*** Data section ***

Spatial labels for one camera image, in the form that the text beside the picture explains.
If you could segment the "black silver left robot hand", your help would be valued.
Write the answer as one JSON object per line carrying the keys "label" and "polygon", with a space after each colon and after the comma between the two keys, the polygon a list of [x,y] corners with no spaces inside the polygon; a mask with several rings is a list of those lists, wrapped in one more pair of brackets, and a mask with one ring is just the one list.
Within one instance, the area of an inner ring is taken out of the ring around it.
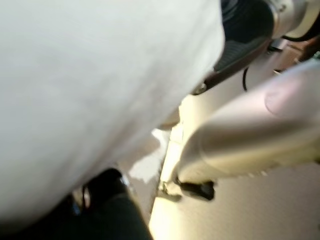
{"label": "black silver left robot hand", "polygon": [[151,240],[152,234],[122,173],[110,168],[83,186],[89,207],[71,195],[30,226],[2,233],[2,240]]}

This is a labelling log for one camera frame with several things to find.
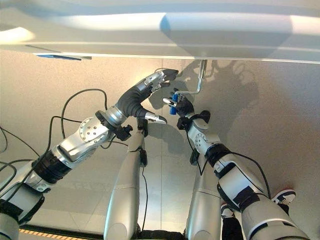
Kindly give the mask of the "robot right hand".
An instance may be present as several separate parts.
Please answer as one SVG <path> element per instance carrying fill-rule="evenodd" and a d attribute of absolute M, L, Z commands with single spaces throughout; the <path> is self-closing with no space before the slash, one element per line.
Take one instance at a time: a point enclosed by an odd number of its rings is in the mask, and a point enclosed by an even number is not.
<path fill-rule="evenodd" d="M 174 88 L 170 94 L 170 97 L 162 99 L 169 106 L 170 115 L 178 114 L 180 117 L 185 117 L 194 112 L 193 104 L 182 93 L 179 93 L 178 88 Z"/>

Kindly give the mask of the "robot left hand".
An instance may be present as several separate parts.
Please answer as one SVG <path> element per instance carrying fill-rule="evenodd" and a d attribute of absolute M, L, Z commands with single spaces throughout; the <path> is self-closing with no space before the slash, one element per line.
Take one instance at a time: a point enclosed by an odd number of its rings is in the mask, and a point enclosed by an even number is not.
<path fill-rule="evenodd" d="M 166 124 L 167 120 L 163 116 L 145 109 L 142 102 L 159 89 L 169 86 L 178 73 L 176 69 L 166 68 L 146 76 L 123 93 L 116 104 L 106 111 L 107 120 L 114 126 L 121 125 L 128 117 Z"/>

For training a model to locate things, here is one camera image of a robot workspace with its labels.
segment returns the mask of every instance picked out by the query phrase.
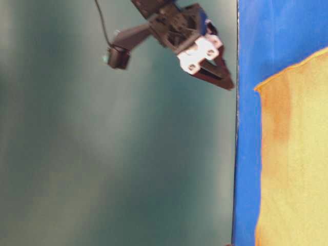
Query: yellow cloth
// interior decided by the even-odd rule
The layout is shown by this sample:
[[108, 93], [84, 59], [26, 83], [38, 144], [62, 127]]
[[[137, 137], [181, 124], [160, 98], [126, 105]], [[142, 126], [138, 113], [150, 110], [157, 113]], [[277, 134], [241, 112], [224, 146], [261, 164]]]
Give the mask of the yellow cloth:
[[257, 246], [328, 245], [328, 48], [258, 85]]

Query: white bracket
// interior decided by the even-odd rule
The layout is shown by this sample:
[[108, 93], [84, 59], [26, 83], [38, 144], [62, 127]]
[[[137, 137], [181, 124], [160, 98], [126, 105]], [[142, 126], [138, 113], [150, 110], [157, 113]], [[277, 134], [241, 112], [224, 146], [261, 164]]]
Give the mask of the white bracket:
[[222, 45], [216, 35], [199, 37], [194, 45], [178, 54], [181, 68], [189, 74], [196, 74], [201, 69], [200, 63], [203, 60], [213, 60], [219, 55], [218, 49]]

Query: teal wall
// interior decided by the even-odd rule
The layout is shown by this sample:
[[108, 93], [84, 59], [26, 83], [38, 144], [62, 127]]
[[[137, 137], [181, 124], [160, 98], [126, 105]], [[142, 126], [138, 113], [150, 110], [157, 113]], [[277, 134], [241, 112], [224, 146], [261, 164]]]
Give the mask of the teal wall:
[[[100, 4], [110, 33], [144, 21]], [[201, 4], [236, 81], [236, 3]], [[91, 0], [0, 0], [0, 245], [230, 242], [236, 91], [152, 38], [128, 71], [106, 48]]]

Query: screw
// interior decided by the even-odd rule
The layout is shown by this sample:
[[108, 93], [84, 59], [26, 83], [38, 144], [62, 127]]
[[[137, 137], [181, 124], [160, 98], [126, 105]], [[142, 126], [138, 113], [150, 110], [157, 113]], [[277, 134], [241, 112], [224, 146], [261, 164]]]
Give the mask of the screw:
[[207, 55], [208, 56], [212, 56], [214, 54], [214, 50], [209, 50], [208, 52], [207, 52]]
[[193, 71], [196, 68], [196, 66], [194, 64], [191, 64], [191, 65], [189, 65], [188, 68], [190, 71]]

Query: blue wall
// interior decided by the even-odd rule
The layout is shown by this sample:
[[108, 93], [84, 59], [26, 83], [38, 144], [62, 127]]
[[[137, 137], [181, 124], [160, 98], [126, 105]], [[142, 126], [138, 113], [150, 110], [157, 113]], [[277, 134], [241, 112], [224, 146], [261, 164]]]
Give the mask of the blue wall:
[[239, 0], [236, 246], [255, 244], [260, 208], [261, 106], [254, 87], [328, 46], [327, 9], [326, 0]]

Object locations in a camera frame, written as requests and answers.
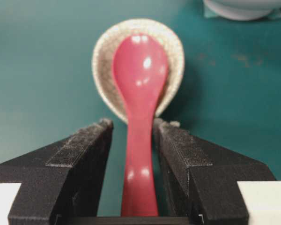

*** End of Data section ***

# Task statement:
Give again, exactly, each line from the one that contains "Give the mask of the yellow" through the last line of the material above. Pictures do not belong in the copy.

# Response box:
Give the mask of the yellow cloth:
[[257, 246], [328, 245], [328, 48], [258, 85]]

Query: white bracket
// interior decided by the even-odd rule
The layout is shown by this sample:
[[108, 93], [84, 59], [26, 83], [38, 144], [62, 127]]
[[[137, 137], [181, 124], [160, 98], [126, 105]], [[142, 126], [138, 113], [150, 110], [157, 113]], [[277, 134], [241, 112], [224, 146], [261, 164]]]
Give the mask of the white bracket:
[[222, 45], [216, 35], [199, 37], [194, 45], [178, 54], [181, 68], [189, 74], [196, 74], [201, 69], [200, 63], [203, 60], [213, 60], [219, 55], [218, 49]]

Query: teal wall
// interior decided by the even-odd rule
The layout is shown by this sample:
[[108, 93], [84, 59], [26, 83], [38, 144], [62, 127]]
[[[137, 137], [181, 124], [160, 98], [126, 105]], [[142, 126], [138, 113], [150, 110], [157, 113]], [[277, 134], [241, 112], [224, 146], [261, 164]]]
Give the mask of the teal wall:
[[[100, 4], [110, 33], [144, 21]], [[201, 4], [236, 81], [236, 3]], [[91, 0], [0, 0], [0, 245], [230, 242], [236, 91], [152, 38], [128, 71], [106, 48]]]

Query: screw
// interior decided by the even-odd rule
The layout is shown by this sample:
[[108, 93], [84, 59], [26, 83], [38, 144], [62, 127]]
[[[137, 137], [181, 124], [160, 98], [126, 105]], [[142, 126], [138, 113], [150, 110], [157, 113]], [[277, 134], [241, 112], [224, 146], [261, 164]]]
Give the mask of the screw:
[[207, 55], [208, 56], [212, 56], [214, 54], [214, 50], [209, 50], [208, 52], [207, 52]]
[[193, 71], [196, 68], [196, 66], [194, 64], [191, 64], [191, 65], [189, 65], [188, 68], [190, 71]]

Query: blue wall
// interior decided by the even-odd rule
The layout is shown by this sample:
[[108, 93], [84, 59], [26, 83], [38, 144], [62, 127]]
[[[137, 137], [181, 124], [160, 98], [126, 105]], [[142, 126], [138, 113], [150, 110], [157, 113]], [[277, 134], [241, 112], [224, 146], [261, 164]]]
Give the mask of the blue wall:
[[239, 0], [236, 246], [255, 244], [260, 208], [261, 106], [254, 87], [328, 46], [327, 9], [326, 0]]

Object locations in a camera frame, written as requests and answers.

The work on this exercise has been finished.